* Work instruction
For each record here, output an exact copy.

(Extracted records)
___
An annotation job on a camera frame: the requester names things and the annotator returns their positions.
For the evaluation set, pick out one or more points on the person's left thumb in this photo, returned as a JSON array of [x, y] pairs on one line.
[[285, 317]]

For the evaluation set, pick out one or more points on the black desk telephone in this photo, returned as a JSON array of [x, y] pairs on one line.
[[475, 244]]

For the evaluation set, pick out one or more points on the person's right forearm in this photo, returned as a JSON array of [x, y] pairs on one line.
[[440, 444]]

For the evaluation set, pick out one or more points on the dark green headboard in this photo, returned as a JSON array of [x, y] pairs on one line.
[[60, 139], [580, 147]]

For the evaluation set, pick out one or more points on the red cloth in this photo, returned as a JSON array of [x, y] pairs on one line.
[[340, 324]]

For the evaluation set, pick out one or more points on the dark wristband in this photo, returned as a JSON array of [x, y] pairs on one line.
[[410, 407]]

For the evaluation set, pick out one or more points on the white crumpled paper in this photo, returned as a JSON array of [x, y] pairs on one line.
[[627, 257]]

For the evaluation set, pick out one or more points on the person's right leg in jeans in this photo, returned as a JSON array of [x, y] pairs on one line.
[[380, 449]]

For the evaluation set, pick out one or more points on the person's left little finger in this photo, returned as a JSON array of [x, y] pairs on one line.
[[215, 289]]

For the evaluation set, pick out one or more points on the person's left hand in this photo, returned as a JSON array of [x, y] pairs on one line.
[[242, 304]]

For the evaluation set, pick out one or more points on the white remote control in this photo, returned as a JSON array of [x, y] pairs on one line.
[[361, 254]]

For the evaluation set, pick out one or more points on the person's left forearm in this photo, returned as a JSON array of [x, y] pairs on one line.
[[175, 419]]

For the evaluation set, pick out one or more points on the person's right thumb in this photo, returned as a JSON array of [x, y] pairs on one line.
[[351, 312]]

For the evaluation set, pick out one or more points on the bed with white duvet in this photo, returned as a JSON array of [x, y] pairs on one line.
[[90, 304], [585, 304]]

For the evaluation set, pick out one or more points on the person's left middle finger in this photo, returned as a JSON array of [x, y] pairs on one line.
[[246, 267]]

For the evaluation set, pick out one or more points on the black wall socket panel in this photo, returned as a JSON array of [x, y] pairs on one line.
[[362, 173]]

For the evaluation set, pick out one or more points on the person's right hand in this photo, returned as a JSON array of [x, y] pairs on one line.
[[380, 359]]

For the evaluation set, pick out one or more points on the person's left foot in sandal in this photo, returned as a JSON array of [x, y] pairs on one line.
___
* Output of the exercise
An annotation job on a camera frame: the requester names things and the annotator returns their positions.
For the evaluation set, pick out one or more points on the person's left thumb in this photo, returned as a JSON array of [x, y] pairs on one line.
[[285, 317]]

For the evaluation set, pick out one or more points on the black desk telephone in this photo, returned as a JSON array of [x, y] pairs on one line.
[[475, 244]]

For the evaluation set, pick out one or more points on the person's right forearm in this photo, returned as a JSON array of [x, y] pairs on one line.
[[440, 444]]

For the evaluation set, pick out one or more points on the dark green headboard in this photo, returned as a JSON array of [x, y] pairs on one line.
[[60, 139], [580, 147]]

For the evaluation set, pick out one or more points on the red cloth in this photo, returned as a JSON array of [x, y] pairs on one line.
[[340, 324]]

For the evaluation set, pick out one or more points on the dark wristband in this photo, returned as a JSON array of [x, y] pairs on one line.
[[410, 407]]

For the evaluation set, pick out one or more points on the white crumpled paper in this photo, returned as a JSON array of [x, y] pairs on one line.
[[627, 257]]

For the evaluation set, pick out one or more points on the person's right leg in jeans in this photo, returned as a JSON array of [x, y] pairs on one line.
[[380, 449]]

For the evaluation set, pick out one or more points on the person's left little finger in this photo, returned as a JSON array of [x, y] pairs on one line.
[[215, 289]]

For the evaluation set, pick out one or more points on the person's left hand in this photo, returned as a JSON array of [x, y] pairs on one line.
[[242, 304]]

For the evaluation set, pick out one or more points on the white remote control in this photo, returned as a JSON array of [x, y] pairs on one line.
[[361, 254]]

For the evaluation set, pick out one or more points on the person's left forearm in this photo, returned as a JSON array of [x, y] pairs on one line.
[[175, 419]]

For the evaluation set, pick out one or more points on the person's right thumb in this photo, returned as a JSON array of [x, y] pairs on one line.
[[351, 312]]

For the evaluation set, pick out one or more points on the bed with white duvet in this photo, returned as a JSON array of [x, y] pairs on one line.
[[90, 304], [585, 304]]

For the evaluation set, pick out one or more points on the person's left middle finger in this photo, returned as a JSON array of [x, y] pairs on one line.
[[246, 267]]

For the evaluation set, pick out one or more points on the black wall socket panel in this photo, returned as a JSON array of [x, y] pairs on one line.
[[362, 173]]

For the evaluation set, pick out one or more points on the person's right hand in this photo, returned as a JSON array of [x, y] pairs on one line.
[[380, 359]]

For the evaluation set, pick out one or more points on the person's left foot in sandal in this photo, returned as a JSON array of [x, y] pairs on one line.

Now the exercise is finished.